L’autorité administrative doit justifier les diligences qu’elle a entreprises pour saisir les autorités consulaires compétentes, mais sans avoir à les relancer dès lors qu’elle n’a aucun pouvoir de coercition sur les autorités étrangères. Elle n’a l’obligation d’exercer toutes diligences en vue du départ de l’étranger qu’à compter du placement en rétention et le juge ne saurait lui imposer la réalisation d’actes sans véritable effectivité.
En l’espèce, Mme [E] [K] est titulaire d’un passeport valide et un routing a été sollicité 15 mars 2025, jour du placement en rétention, dont copie est produite au dossier. L’administration française a ainsi satisfait à son obligation de diligences.
Rien ne permet de conclure à l’absence de perspectives d’éloignement, étant rappelé qu’il s’agit d’une première demande de prolongation de la rétention.
Le moyen sera donc rejeté.
Sur la possibilité d’une assignation à résidence:
Mme [E] [K] sollicite le bénéfice de l’assignation résidence faisant valoir que le préfet n’a pas tenu compte de sa situation personnelle.
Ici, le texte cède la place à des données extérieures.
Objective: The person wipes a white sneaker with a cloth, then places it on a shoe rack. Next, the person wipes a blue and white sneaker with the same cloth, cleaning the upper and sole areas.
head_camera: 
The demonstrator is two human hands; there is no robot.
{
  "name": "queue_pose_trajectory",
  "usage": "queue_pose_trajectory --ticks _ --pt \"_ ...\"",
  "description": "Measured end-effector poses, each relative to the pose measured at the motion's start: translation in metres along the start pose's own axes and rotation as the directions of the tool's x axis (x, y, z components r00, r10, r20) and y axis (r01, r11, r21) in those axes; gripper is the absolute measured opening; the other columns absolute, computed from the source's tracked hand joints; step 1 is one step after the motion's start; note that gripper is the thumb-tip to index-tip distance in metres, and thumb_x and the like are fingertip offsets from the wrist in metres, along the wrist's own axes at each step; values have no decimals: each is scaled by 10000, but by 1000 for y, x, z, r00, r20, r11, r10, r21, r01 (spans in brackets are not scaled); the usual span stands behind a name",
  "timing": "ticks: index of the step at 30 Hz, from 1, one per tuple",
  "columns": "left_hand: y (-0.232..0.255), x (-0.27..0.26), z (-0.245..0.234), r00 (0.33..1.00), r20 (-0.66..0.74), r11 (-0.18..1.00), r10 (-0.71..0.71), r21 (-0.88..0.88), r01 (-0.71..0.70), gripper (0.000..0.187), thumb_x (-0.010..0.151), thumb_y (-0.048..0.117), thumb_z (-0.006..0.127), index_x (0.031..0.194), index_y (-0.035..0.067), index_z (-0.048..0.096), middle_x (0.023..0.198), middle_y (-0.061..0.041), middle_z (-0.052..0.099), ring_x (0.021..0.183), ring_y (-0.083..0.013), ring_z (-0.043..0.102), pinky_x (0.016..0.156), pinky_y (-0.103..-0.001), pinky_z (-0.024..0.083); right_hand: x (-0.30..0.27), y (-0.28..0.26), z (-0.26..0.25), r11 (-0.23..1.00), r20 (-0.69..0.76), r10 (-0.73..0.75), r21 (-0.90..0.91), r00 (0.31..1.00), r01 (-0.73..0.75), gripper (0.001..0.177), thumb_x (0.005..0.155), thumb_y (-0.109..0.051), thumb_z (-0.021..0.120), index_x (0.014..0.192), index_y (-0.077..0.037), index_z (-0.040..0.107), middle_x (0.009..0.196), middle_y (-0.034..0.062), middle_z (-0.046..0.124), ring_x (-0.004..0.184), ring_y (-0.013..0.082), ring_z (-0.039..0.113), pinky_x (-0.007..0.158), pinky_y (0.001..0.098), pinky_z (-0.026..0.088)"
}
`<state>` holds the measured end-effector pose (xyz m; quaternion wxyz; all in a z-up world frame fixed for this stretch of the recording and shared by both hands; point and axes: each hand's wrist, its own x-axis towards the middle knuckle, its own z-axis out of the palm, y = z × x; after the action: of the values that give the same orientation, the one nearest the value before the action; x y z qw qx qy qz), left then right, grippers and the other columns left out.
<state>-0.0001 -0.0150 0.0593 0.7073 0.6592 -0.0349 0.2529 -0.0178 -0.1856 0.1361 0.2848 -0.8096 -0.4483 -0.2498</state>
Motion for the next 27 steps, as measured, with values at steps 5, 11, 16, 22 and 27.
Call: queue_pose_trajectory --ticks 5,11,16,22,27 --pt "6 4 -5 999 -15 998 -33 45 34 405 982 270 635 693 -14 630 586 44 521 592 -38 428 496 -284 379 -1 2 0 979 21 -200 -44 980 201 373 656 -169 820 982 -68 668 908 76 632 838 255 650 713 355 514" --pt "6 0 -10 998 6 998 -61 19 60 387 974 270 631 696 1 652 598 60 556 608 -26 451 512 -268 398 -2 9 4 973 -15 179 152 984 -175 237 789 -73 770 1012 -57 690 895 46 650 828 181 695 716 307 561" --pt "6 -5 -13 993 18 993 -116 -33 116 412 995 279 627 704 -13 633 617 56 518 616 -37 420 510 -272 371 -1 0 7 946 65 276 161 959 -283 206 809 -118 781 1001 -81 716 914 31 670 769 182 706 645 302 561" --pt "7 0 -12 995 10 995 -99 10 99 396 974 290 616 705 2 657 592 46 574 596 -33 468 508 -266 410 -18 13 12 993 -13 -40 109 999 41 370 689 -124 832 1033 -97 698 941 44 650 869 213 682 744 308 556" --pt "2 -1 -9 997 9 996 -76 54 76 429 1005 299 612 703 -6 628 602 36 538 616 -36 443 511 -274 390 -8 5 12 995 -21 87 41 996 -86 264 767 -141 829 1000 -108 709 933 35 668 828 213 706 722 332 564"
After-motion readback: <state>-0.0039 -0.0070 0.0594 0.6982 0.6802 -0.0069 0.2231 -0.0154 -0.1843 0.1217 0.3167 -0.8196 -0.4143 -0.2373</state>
Si elle est effectivement titulaire d’un passeport valide, l’hébergement qu’elle fait valoir à l’audience ne peut être considéré comme une résidence stable eu égard à ses déclarations contradictoires lors de son audition par les services de police.
Le moyen sera donc rejeté.
En conséquence, l’ordonnance entreprise sera confirmée en toutes ses dispositions.
PAR CES MOTIFS :
Statuant publiquement, par ordonnance réputée contradictoire et en dernier ressort,
Déclare recevable l’appel interjeté par Mme [E] [K] à l’encontre de l’ordonnance rendue le 19 Mars 2025 par le magistrat du siège du tribunal judiciaire de Rouen ordonnant son maintien en rétention pour une durée de vingt six jours,
Confirme la décision entreprise en toutes ses dispositions.
Fait à Rouen, le 21 Mars 2025 à 09h10.
LE GREFFIER, LA CONSEILLERE,
NOTIFICATION
La présente ordonnance est immédiatement notifiée contre récépissé à toutes les parties qui en reçoivent une expédition et sont informées de leur droit de former un pourvoi en cassation dans les deux mois de la présente notification et dans les conditions fixées par les articles 973 et suivants du code de procédure civile.